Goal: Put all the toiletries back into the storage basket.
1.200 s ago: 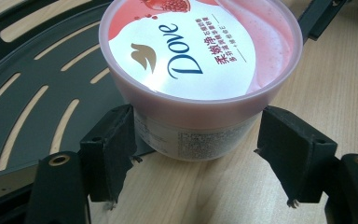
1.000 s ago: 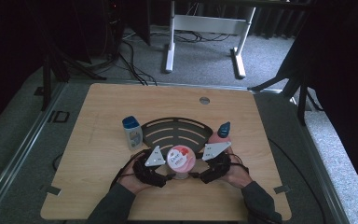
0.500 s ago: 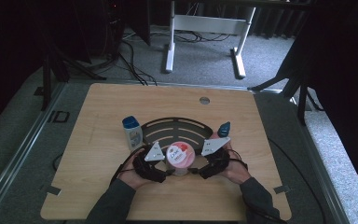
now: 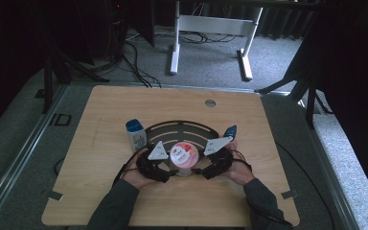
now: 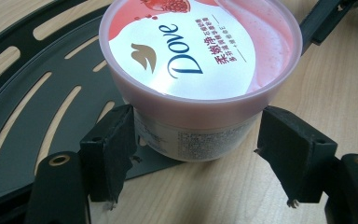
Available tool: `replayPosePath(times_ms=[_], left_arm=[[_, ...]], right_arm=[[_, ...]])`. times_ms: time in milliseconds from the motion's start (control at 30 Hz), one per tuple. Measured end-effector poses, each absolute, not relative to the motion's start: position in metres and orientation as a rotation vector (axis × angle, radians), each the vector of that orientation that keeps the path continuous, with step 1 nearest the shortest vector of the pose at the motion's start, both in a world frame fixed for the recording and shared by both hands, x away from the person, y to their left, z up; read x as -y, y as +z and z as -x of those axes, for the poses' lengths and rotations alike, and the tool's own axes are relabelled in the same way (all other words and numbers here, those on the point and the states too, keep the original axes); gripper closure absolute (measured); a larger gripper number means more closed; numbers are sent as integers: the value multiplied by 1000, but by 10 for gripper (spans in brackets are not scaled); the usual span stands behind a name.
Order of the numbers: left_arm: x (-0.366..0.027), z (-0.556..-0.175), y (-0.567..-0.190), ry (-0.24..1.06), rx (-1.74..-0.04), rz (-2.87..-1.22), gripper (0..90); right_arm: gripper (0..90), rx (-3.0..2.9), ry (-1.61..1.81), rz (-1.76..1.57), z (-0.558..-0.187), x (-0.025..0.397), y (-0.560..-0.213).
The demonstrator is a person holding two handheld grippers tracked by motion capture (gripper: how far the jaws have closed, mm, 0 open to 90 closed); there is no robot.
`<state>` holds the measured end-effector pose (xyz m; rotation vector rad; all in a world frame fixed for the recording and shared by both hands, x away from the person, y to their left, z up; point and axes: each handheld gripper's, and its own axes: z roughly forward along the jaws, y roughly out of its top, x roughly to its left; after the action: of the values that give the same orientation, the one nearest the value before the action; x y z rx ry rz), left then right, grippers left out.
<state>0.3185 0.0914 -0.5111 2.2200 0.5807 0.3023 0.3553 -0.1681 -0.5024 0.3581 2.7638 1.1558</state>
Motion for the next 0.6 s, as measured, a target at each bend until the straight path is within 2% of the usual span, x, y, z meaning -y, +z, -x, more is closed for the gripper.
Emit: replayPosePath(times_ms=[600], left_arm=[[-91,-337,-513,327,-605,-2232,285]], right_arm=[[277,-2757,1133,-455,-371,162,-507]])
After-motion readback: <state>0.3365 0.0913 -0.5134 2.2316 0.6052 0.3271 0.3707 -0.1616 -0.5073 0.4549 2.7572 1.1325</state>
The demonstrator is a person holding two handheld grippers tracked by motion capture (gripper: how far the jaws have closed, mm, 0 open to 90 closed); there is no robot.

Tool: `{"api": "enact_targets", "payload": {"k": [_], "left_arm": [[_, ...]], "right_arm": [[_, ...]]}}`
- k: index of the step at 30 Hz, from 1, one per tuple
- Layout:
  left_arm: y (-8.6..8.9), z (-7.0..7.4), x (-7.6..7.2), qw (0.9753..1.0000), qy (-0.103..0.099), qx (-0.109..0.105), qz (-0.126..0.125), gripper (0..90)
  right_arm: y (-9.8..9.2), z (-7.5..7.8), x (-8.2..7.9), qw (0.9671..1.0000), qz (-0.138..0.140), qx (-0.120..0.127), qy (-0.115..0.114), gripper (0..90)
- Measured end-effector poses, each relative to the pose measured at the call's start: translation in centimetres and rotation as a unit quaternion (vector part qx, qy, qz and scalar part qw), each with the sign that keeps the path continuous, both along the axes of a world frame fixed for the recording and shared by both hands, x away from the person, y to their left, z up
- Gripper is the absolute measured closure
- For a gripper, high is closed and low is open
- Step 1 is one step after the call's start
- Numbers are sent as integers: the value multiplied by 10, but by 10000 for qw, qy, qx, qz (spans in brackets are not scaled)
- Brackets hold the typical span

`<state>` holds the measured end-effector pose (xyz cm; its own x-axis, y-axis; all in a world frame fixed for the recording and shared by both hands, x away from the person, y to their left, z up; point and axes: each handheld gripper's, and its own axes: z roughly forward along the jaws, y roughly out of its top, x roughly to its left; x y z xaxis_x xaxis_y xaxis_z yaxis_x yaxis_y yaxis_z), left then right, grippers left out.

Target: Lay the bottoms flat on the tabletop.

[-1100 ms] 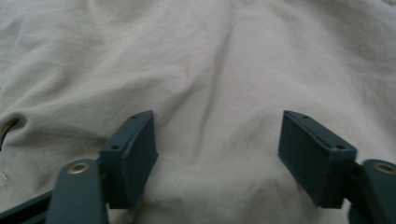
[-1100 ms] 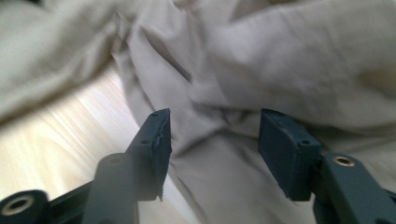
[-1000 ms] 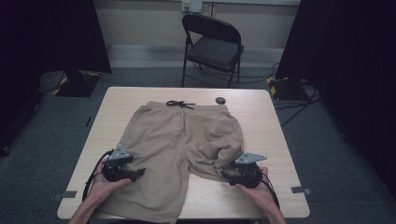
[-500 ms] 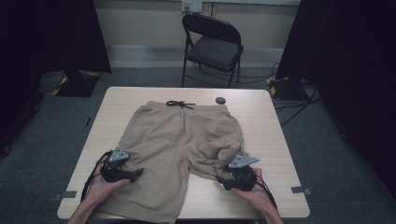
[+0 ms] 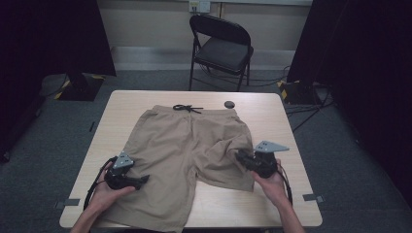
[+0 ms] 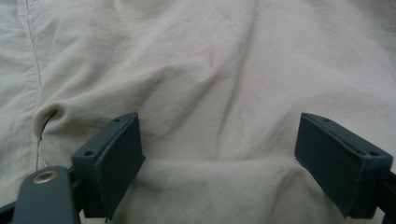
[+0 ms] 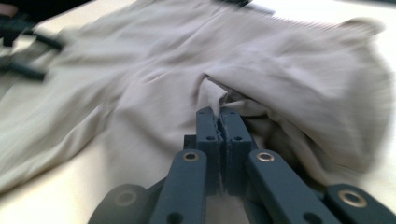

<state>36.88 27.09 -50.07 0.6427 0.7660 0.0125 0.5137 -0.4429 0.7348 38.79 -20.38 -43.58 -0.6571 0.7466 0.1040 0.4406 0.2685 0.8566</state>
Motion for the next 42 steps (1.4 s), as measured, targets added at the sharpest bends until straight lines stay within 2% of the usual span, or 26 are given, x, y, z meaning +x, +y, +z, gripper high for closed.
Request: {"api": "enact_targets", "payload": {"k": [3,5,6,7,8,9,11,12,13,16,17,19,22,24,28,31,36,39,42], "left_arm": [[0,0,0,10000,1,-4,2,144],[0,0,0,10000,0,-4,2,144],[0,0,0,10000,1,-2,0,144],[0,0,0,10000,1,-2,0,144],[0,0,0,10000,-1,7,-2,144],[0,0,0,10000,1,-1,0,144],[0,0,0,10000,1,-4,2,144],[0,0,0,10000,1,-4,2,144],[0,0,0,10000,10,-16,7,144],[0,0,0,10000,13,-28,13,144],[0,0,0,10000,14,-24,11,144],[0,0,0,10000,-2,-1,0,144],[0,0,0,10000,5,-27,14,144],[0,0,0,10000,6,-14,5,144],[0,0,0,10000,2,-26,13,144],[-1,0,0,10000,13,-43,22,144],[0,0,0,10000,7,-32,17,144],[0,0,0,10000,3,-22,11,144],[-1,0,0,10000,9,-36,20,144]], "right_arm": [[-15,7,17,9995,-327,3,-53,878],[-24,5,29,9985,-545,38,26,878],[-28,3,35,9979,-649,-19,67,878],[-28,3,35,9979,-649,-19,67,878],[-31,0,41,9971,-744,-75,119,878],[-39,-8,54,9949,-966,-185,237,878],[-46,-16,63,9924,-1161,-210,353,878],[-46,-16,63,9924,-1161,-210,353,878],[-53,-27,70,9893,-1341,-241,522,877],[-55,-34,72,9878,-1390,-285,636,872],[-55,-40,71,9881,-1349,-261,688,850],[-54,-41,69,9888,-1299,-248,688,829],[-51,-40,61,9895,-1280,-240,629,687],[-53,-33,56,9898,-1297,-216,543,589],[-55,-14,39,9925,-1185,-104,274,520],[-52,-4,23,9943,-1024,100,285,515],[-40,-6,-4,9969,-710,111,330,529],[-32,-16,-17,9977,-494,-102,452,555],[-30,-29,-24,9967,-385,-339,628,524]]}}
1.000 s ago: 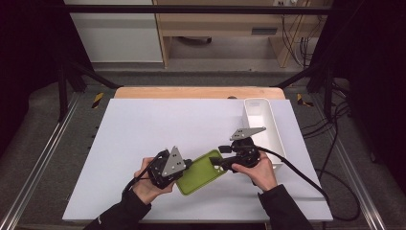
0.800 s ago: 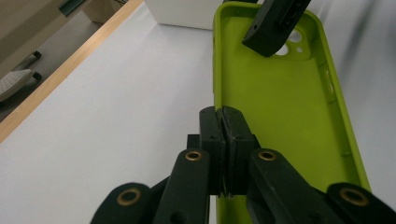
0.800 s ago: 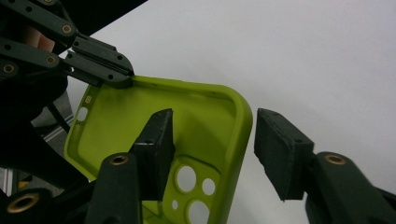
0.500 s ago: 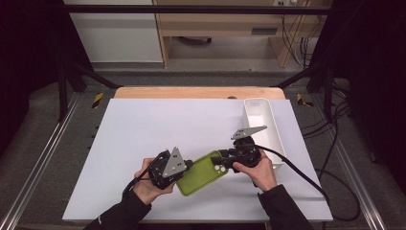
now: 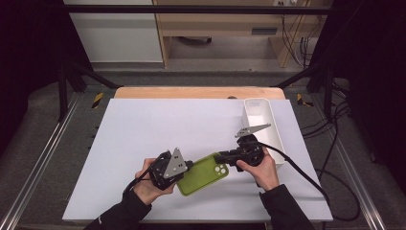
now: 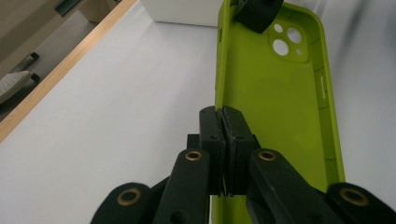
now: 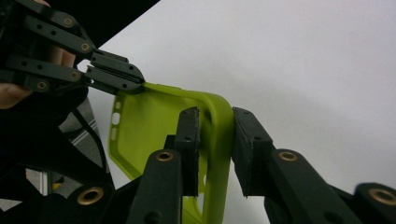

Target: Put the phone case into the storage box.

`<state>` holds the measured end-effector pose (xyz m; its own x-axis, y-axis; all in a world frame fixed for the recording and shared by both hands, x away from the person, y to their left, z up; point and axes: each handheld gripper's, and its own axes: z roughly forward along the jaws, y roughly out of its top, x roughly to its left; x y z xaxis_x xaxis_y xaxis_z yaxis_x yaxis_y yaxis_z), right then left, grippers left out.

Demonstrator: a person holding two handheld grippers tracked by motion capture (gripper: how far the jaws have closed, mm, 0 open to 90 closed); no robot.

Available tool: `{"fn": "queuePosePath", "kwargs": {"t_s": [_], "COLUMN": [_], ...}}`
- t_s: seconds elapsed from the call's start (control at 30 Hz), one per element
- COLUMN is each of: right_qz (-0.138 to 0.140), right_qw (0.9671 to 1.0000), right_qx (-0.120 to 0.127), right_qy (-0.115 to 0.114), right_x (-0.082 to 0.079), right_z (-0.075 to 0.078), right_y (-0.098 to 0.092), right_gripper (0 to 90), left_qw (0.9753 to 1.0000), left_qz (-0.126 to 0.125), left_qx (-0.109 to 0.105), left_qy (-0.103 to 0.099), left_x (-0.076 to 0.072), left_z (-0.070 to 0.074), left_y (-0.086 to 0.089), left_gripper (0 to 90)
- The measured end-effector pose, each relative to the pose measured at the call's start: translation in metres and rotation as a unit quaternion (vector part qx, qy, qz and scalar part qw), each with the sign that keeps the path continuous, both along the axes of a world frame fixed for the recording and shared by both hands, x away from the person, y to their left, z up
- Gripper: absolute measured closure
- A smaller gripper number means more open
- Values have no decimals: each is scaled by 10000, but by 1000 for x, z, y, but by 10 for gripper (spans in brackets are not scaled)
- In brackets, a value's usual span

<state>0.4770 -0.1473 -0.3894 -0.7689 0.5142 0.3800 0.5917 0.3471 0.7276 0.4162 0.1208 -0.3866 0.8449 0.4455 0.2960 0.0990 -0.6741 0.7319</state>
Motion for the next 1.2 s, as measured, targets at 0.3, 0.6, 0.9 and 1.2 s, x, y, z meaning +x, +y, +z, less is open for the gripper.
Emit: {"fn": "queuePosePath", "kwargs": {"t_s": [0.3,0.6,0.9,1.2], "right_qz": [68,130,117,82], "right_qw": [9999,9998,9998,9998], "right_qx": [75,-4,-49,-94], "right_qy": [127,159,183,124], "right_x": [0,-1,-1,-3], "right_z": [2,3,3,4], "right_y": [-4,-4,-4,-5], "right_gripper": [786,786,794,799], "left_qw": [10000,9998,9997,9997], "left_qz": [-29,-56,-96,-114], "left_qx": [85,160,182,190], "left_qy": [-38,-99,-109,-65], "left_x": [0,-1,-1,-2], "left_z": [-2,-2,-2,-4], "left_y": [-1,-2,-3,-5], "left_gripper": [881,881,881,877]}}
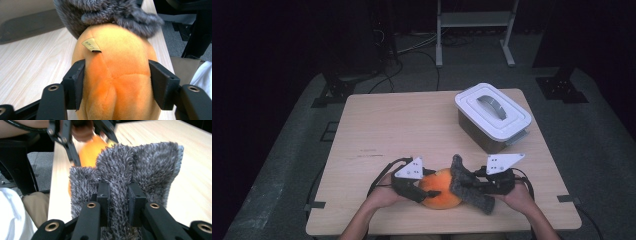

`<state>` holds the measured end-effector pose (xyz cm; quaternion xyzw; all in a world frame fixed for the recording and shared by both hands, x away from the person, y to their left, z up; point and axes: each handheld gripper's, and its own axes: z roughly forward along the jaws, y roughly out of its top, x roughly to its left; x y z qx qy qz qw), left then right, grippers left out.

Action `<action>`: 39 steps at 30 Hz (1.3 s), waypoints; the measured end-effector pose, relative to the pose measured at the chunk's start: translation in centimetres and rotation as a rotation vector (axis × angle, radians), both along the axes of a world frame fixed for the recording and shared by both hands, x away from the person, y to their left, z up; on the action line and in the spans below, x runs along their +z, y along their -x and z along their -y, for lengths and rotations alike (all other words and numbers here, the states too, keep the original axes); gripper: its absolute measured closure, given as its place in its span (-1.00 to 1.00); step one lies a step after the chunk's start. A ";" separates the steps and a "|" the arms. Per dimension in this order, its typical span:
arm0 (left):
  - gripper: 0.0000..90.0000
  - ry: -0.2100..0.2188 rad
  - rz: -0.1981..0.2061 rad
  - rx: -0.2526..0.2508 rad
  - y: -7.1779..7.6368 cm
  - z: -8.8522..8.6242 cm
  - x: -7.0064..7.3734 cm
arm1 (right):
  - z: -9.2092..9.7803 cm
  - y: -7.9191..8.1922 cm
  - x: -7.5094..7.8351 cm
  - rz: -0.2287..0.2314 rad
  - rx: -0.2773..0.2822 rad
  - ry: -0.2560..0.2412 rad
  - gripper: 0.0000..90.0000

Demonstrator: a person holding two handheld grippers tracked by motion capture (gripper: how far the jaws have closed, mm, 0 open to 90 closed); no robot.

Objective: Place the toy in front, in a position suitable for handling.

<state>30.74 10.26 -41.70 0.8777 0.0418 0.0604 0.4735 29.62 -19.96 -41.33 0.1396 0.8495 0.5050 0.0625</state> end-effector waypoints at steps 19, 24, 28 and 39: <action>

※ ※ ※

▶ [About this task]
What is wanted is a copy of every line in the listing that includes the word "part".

▶ [Solution for this task]
- Measured end-effector poses, each relative to the pose measured at the call's start: translation in centimetres and rotation as a unit quaternion (vector part qx, qy, qz and scalar part qw), each with the sign that keeps the path continuous, both along the axes of a world frame fixed for the recording and shared by both hands, x away from the person, y to their left, z up
- The measured end-effector pose, each relative to the pose measured at the call's start: translation in metres and rotation as a unit quaternion (vector part qx, qy, qz and scalar part qw), each with the sign that keeps the path continuous, both along the axes of a world frame fixed for the recording and shared by both hands, x away from the person, y to their left, z up

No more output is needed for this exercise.